*Exercise details*: Copy out each line of the entries where the word "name" is present.

(Data excerpts)
----

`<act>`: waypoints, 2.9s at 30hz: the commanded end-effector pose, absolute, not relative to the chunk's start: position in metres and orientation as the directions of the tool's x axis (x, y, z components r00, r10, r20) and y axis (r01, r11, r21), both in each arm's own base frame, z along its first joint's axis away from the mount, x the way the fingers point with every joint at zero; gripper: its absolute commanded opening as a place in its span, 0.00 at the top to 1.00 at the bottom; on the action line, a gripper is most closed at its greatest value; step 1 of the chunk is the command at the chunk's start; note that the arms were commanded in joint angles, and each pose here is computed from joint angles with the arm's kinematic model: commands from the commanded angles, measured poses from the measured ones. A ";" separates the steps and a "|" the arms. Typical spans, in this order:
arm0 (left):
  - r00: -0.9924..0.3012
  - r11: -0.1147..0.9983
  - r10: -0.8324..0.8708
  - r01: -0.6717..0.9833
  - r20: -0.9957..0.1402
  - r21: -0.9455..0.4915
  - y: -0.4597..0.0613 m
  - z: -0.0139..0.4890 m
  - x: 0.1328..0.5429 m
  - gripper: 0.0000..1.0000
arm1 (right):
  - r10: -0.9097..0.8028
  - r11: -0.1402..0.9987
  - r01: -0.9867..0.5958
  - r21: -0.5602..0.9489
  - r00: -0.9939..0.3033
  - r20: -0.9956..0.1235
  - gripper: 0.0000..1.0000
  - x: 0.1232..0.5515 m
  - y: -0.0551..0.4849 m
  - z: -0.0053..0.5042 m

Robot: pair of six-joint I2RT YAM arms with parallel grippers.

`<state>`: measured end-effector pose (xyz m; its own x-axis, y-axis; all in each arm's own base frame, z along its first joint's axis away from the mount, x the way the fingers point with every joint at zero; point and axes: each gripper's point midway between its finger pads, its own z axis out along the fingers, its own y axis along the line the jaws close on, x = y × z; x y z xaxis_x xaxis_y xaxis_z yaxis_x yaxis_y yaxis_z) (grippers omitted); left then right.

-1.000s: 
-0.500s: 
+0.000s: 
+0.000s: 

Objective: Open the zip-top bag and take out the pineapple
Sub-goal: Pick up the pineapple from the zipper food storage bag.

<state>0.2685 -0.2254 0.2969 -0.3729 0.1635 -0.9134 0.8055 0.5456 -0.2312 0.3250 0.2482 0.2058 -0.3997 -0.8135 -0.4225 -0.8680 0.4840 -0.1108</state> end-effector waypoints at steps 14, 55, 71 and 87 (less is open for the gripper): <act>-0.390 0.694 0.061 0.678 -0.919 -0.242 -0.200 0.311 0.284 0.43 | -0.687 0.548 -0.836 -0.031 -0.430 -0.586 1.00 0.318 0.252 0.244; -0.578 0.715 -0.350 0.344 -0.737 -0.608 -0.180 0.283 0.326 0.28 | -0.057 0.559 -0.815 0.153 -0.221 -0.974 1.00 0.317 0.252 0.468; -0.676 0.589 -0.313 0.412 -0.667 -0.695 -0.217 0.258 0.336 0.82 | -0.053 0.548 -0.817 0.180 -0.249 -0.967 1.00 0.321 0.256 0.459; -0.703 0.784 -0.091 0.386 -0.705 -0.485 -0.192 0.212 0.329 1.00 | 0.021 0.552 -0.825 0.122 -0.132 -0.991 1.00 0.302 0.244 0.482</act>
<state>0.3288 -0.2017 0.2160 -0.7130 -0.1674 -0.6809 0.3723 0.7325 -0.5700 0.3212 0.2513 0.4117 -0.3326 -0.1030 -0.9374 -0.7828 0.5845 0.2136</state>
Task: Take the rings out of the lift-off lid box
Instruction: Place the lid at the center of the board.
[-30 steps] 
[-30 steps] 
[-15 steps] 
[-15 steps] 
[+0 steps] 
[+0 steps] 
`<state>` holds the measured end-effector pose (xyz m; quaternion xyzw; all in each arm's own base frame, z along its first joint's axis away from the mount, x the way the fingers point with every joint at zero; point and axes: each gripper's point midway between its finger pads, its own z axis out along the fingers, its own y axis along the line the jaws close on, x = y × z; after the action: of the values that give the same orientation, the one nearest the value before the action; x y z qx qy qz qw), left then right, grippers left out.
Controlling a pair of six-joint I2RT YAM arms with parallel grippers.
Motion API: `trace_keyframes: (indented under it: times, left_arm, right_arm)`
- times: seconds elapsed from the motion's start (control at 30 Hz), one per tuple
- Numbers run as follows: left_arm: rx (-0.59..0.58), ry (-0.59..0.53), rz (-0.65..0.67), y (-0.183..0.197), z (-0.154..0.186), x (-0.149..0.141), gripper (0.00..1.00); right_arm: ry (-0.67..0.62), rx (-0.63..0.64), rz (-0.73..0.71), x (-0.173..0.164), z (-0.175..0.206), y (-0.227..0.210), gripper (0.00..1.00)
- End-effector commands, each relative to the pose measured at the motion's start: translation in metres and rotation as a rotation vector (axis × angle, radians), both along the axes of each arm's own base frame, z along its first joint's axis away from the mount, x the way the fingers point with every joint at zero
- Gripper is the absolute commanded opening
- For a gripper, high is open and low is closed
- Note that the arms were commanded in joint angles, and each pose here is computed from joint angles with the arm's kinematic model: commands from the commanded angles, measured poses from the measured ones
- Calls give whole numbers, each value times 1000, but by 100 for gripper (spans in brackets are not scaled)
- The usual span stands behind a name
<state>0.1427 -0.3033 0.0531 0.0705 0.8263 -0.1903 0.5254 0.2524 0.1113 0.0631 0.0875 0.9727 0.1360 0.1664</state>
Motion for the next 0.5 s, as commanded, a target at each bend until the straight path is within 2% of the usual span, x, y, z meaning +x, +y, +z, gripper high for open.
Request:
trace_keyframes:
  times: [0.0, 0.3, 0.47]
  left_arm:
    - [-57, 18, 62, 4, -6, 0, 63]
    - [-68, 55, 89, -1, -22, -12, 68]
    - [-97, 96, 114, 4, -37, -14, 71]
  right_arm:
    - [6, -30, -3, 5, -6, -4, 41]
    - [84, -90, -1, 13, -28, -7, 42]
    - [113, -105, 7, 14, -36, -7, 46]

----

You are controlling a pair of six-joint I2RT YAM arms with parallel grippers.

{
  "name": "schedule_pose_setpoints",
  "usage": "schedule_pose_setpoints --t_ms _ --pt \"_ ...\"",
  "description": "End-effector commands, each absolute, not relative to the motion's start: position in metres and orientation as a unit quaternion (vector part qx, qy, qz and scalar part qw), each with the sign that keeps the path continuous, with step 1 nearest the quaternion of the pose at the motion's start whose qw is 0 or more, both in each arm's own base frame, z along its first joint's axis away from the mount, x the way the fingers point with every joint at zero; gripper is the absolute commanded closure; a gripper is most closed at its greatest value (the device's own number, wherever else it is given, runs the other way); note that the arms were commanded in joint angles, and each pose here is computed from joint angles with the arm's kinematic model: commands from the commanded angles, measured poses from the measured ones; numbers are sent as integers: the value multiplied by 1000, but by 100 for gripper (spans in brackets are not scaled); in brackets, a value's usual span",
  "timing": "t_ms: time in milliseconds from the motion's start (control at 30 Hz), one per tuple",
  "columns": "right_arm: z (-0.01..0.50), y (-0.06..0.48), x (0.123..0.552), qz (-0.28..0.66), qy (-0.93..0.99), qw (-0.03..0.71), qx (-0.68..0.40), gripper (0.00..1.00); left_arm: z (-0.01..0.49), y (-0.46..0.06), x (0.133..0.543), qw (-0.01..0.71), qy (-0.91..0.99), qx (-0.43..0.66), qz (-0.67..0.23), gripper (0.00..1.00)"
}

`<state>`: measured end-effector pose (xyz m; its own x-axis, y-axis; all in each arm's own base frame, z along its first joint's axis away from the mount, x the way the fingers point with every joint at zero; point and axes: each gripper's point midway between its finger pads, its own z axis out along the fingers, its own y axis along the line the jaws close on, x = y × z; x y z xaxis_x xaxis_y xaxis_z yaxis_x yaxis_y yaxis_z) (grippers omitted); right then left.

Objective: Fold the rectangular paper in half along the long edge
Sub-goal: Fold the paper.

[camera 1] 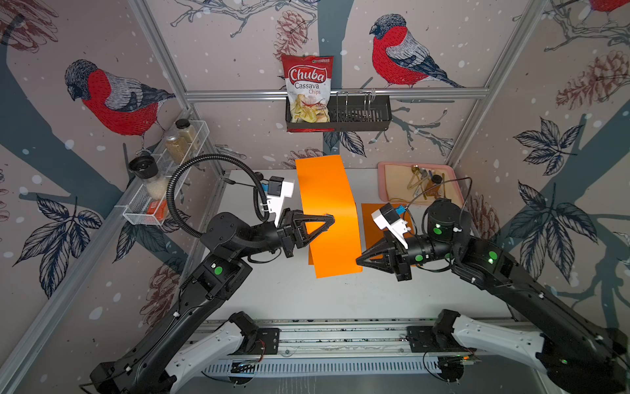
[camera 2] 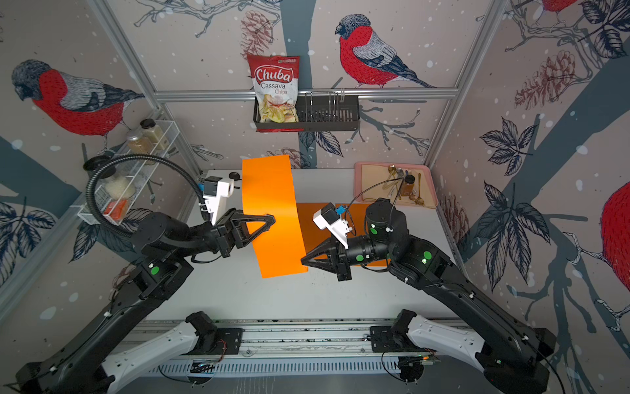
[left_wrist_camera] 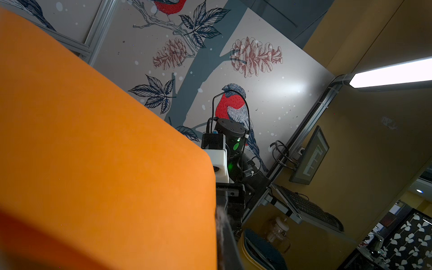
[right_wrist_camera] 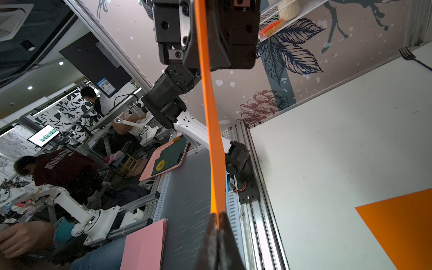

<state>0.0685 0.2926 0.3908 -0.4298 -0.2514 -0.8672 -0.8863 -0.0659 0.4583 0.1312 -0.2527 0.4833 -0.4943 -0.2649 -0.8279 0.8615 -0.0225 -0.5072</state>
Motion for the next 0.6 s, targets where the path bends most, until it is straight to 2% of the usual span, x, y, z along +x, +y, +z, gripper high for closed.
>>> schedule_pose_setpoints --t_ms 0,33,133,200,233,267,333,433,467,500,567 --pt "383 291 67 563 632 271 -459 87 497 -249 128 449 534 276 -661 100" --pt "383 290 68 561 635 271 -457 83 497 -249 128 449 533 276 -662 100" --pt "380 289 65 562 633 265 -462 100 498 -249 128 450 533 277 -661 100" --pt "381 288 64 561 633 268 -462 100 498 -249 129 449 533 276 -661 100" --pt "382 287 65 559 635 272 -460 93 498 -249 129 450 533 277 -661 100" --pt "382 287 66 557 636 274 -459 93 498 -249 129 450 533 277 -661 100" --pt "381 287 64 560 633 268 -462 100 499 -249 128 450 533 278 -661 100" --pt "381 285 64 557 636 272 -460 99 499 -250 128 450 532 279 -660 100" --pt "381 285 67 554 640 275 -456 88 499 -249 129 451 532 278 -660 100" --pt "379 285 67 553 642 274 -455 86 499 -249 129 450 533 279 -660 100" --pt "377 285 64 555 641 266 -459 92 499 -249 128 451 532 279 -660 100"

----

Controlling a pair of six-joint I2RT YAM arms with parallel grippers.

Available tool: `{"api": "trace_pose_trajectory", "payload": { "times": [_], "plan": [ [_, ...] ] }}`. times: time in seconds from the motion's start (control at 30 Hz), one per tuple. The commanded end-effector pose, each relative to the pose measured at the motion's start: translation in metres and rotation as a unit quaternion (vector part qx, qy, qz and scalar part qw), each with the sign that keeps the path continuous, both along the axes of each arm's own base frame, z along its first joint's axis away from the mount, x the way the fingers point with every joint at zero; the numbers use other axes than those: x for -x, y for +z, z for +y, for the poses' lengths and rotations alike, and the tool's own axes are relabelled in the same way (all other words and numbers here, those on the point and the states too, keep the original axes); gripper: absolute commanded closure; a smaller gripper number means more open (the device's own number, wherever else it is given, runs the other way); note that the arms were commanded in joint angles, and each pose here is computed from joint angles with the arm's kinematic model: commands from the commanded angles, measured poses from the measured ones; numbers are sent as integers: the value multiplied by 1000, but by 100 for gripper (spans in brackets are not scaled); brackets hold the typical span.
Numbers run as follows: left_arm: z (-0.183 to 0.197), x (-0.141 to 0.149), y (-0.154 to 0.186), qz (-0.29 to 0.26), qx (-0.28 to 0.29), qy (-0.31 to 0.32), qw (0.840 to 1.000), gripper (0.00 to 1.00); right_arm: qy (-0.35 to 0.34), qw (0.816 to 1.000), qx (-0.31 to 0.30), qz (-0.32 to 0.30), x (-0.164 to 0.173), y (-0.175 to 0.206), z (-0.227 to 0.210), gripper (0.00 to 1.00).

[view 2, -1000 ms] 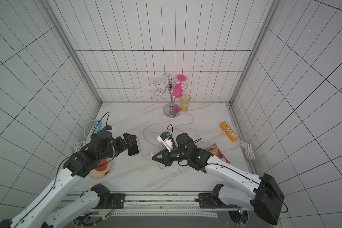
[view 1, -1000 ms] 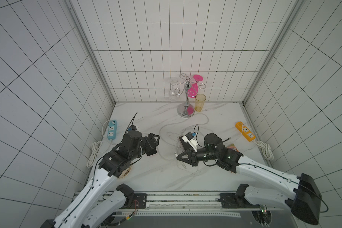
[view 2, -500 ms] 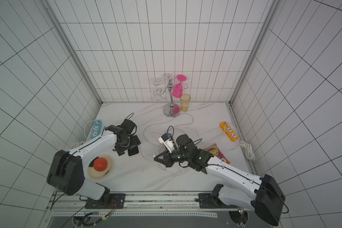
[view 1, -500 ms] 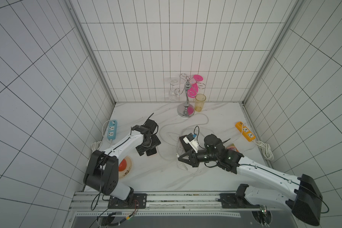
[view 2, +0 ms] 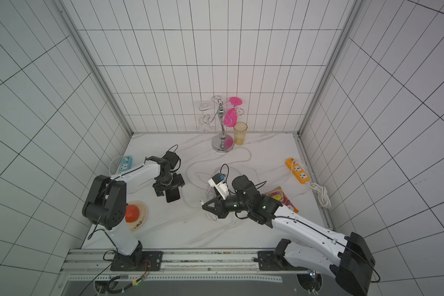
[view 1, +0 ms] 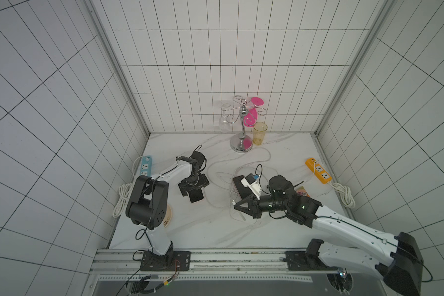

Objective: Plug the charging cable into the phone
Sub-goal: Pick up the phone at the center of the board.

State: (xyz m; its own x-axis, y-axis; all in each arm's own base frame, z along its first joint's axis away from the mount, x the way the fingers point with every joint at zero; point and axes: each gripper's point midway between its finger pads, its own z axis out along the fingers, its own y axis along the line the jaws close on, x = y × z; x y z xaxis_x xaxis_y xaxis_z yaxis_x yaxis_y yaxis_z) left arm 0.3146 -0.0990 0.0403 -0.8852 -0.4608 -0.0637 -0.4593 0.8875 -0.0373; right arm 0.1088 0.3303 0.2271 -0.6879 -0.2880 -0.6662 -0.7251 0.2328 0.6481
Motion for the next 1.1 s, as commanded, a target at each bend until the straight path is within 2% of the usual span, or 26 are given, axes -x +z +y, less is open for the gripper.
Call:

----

*Answer to the problem*:
- The usual span stands behind a name
  "name": "schedule_pose_setpoints",

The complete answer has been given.